Kane learns to love defense, too

CHICAGO -- Chicago Blackhawks forward Patrick Kane isn’t kidding when he says his junior league team wasn’t too concerned about defense.

The London Knights of the Ontario Hockey League allowed 3.4 goals a game during Kane’s 2006-07 season with them. But in their defense, they really didn’t require much defense. They countered with 4.6 goals a game and went 50-14-4 in the regular season. Kane registered 145 points in 58 games.

It’s with that defensive background Kane entered the NHL.

Seven years later, Kane shakes his head at his old self. His appreciation for defense has grown each year in the league, and he’s more defensive-minded this season than he’s ever been. He ranks second on the team and is tied for fourth in the league with nine takeaways.

“I didn’t know too much about defense, I guess, coming into the league,” Kane said on Thursday. “I was on a high-powered offensive team in junior that was a lot about scoring and was pretty much strictly about offense for myself and players like myself.
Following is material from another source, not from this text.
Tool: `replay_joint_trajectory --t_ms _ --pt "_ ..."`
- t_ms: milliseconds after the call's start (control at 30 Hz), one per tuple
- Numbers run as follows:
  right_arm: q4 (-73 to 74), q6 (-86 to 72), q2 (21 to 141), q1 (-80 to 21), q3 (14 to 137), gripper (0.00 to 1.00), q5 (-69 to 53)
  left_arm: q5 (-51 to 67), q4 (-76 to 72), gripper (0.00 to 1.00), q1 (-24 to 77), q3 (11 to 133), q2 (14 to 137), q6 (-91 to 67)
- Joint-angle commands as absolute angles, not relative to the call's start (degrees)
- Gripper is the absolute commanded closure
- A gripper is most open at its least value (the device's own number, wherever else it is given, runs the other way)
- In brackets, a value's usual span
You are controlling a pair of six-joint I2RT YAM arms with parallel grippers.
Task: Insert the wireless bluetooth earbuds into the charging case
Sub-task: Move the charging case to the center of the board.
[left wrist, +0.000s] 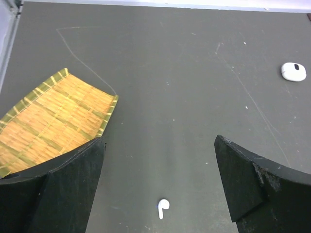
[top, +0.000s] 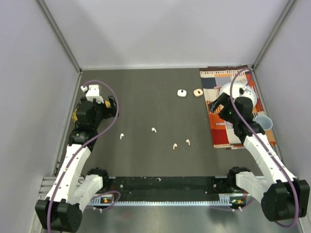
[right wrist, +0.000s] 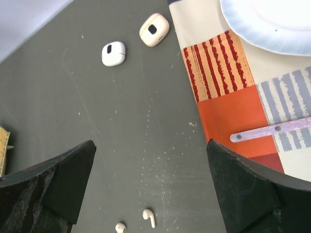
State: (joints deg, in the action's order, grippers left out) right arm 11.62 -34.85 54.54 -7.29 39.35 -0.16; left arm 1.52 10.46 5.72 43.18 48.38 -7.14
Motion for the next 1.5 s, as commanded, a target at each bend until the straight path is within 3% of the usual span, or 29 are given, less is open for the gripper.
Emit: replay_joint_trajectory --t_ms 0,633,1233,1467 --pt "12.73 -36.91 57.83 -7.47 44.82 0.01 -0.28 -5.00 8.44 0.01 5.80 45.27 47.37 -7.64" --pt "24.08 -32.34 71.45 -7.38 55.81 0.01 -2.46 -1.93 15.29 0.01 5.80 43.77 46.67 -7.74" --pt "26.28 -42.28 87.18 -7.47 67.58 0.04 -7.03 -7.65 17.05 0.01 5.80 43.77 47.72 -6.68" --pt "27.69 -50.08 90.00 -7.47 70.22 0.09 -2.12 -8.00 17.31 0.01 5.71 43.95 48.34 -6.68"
“As you grow older, you learn more about it and you become mature about defense. I think you see a lot of players have done that throughout their career.”

Aside from wanting to prevent opponents’ goals, what further motivated Kane to come over to the defensive side was he discovered it can actually lead to more offense. He’s learned his quick hands can be used to snatch pucks from opponents or knock them loose for teammates and lead to rushes and opportunities for him the other way.
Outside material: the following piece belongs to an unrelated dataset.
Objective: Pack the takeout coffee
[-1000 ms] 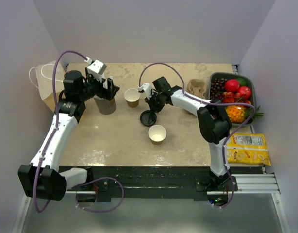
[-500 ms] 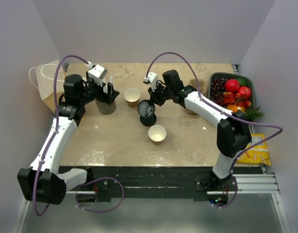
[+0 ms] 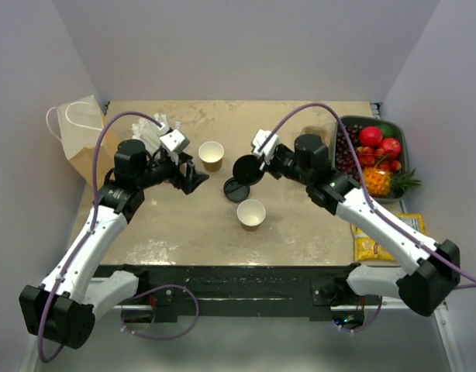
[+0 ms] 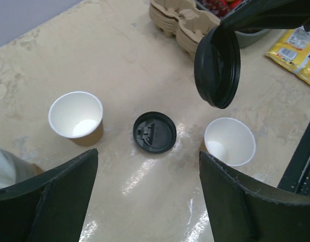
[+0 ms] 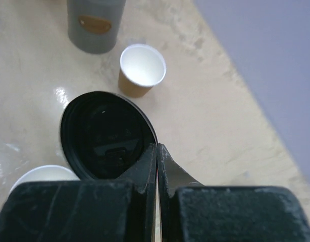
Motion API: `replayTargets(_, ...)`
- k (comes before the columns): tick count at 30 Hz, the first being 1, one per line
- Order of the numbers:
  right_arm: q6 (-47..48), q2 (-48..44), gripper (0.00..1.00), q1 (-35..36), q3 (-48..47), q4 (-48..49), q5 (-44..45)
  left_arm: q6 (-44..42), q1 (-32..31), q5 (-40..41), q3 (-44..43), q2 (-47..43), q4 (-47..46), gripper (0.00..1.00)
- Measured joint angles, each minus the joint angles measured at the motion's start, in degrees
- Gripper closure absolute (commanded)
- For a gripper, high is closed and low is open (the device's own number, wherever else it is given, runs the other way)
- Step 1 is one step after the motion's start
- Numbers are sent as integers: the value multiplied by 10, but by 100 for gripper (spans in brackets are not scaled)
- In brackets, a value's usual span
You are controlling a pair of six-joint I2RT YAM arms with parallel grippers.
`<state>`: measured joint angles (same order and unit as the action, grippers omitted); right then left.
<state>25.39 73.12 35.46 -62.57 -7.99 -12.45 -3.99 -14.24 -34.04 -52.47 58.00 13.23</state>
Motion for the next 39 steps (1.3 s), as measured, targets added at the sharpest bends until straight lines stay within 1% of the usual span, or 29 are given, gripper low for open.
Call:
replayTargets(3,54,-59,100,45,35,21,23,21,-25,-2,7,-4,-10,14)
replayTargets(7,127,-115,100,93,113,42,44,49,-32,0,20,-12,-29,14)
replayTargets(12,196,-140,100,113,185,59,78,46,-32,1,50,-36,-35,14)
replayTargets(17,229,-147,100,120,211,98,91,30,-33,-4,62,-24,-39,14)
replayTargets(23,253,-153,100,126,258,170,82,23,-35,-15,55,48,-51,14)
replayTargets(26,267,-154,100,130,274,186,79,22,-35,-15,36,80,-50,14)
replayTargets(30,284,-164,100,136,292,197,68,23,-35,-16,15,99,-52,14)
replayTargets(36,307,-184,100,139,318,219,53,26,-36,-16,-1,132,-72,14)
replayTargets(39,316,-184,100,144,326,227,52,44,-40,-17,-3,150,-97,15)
The 17-year-old Kane may not have believed it, but the 24-year-old Kane actually likes playing defense now.

“I feel like I’m making strides every year in that department,” Kane said. “I think it’s a part of my game to where if you feel like you get a takeaway you can go the other way and try to produce on offense or make plays that way. Sometimes just making a good defensive play gets you into the game a little bit, too. I’m excited about trying to play both ways of the ice now and trying to complete and round out your game as best as possible.”

Playing with Blackhawks forward Marian Hossa has also benefited Kane. He’s taken tips from Hossa and just closely watched how Hossa gets back on defense and is constantly pestering opponents when they possess the puck. Hossa currently leads the league with 16 takeaways.

“I’ve learned from some of the best,” Kane said. “I got this guy right next to me, Hossa, who is I think is the best in the league at it, maybe him and at [Pavel] Datsyuk. Just the way he tracks back on the backcheck and lifts guys' sticks and then he can go the other way and make plays. It makes a difference.”

Blackhawks coach Joel Quenneville has witnessed Kane’s defense make a difference, too.

“Offensively, you never had to worry about Kaner,” Quenneville said. “I just think he’s added to that part of the game where he’s growing and being more responsible on both sides.

“Kaner has gotten better every year. I think this year it’s the most noticeable improvement in his game. All areas of the game without the puck and all zones, he’s going to the right areas. Defensively in his own end, he’s killing a lot of plays. He’s positionally strong and aware, backside pressure as well. He’s really progressed. I thought this year was his biggest step.”

St. Blues coach Ken Hitchcock was already terrified about playing Kane, and Kane’s defensive awareness has only heightened that.

“I think he’s stealth,” Hitchcock said. “He’s smart stealth. There’s maybe eight, nine players in the league that read the game. He knows the puck is going to be turned over a second or two before it actually gets turned over, and he’s gone. And he has offensive anticipation that you wonder why he gets all these odd-man rushes and all these scoring chances because he has anticipation that’s ahead of everyone on the ice.

“He makes you nervous. He makes you nervous as a coach, and he makes you nervous as a player. Because you have to protect the puck and be so careful out there that sometimes you get nervous when it’s up for grabs. He’s a guy where we have clips (that) he’s not in the zone and then he’s got the puck. You wondering how the hell it happened, but he just knows how to make himself available.”